One of the primary obstacles is the need for more specific guidance on safe or acceptable PFAS concentrations in food. Instead, available guidance is based on the amount of PFAS an individual can be exposed to daily from any source without detectable health risks. However, these values are only available for a limited number of PFAS compounds.

Tracing the Source of Seafood Contamination

Bonnie Brady, executive director of the Long Island Commercial Fishing Association, highlighted another challenge in addressing PFAS contamination in seafood: tracing the source of most popular seafood to where it was captured or contaminated.

Many popular seafood items, such as salmon and shrimp, are imported from various countries, making it challenging to pinpoint the source of contamination. Additionally, the migratory nature of some fish species further complicates efforts to track the contaminating source in a PFAS-infected fish accurately.
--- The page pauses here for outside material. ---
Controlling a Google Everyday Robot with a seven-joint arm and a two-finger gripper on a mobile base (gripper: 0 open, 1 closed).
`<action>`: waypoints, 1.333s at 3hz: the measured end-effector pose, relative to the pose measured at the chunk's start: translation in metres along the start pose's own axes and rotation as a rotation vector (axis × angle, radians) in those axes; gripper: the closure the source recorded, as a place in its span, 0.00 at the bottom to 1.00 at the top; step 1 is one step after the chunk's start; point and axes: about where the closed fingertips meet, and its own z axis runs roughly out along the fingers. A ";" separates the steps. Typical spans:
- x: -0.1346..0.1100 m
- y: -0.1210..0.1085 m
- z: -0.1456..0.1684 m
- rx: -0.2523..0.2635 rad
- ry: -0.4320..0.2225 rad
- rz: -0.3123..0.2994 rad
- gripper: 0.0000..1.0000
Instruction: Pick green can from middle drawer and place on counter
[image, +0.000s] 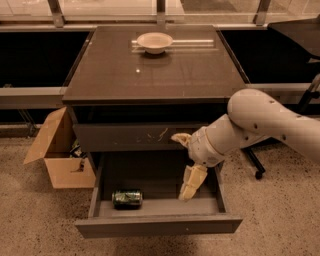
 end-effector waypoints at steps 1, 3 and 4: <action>0.014 -0.006 0.035 -0.010 -0.013 0.034 0.00; 0.035 -0.018 0.101 -0.071 -0.054 0.101 0.00; 0.035 -0.018 0.101 -0.071 -0.054 0.101 0.00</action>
Offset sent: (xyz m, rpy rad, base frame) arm 0.0318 0.0343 -0.1084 0.0546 0.1223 -0.0574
Implications and Future Steps

The Dartmouth study’s findings underscore the need for more stringent public health guidelines that establish safe seafood consumption levels to limit PFAS exposure. This need is particularly urgent for coastal regions like New England, where a legacy of industry and PFAS pollution intersects with a cultural preference for fish consumption.

As the U.S. Environmental Protection Agency (EPA) recently issued its first-ever PFAS standards for drinking water, mandating near-zero levels for six artificial chemicals within five years, attention may now turn to establishing similar guidelines for seafood.

While the study’s authors do not recommend avoiding seafood altogether, they emphasize the importance of understanding the potential risks and making informed choices, especially for vulnerable populations. As more research is conducted and public health guidelines are established, consumers can work towards balancing the benefits and risks of seafood consumption.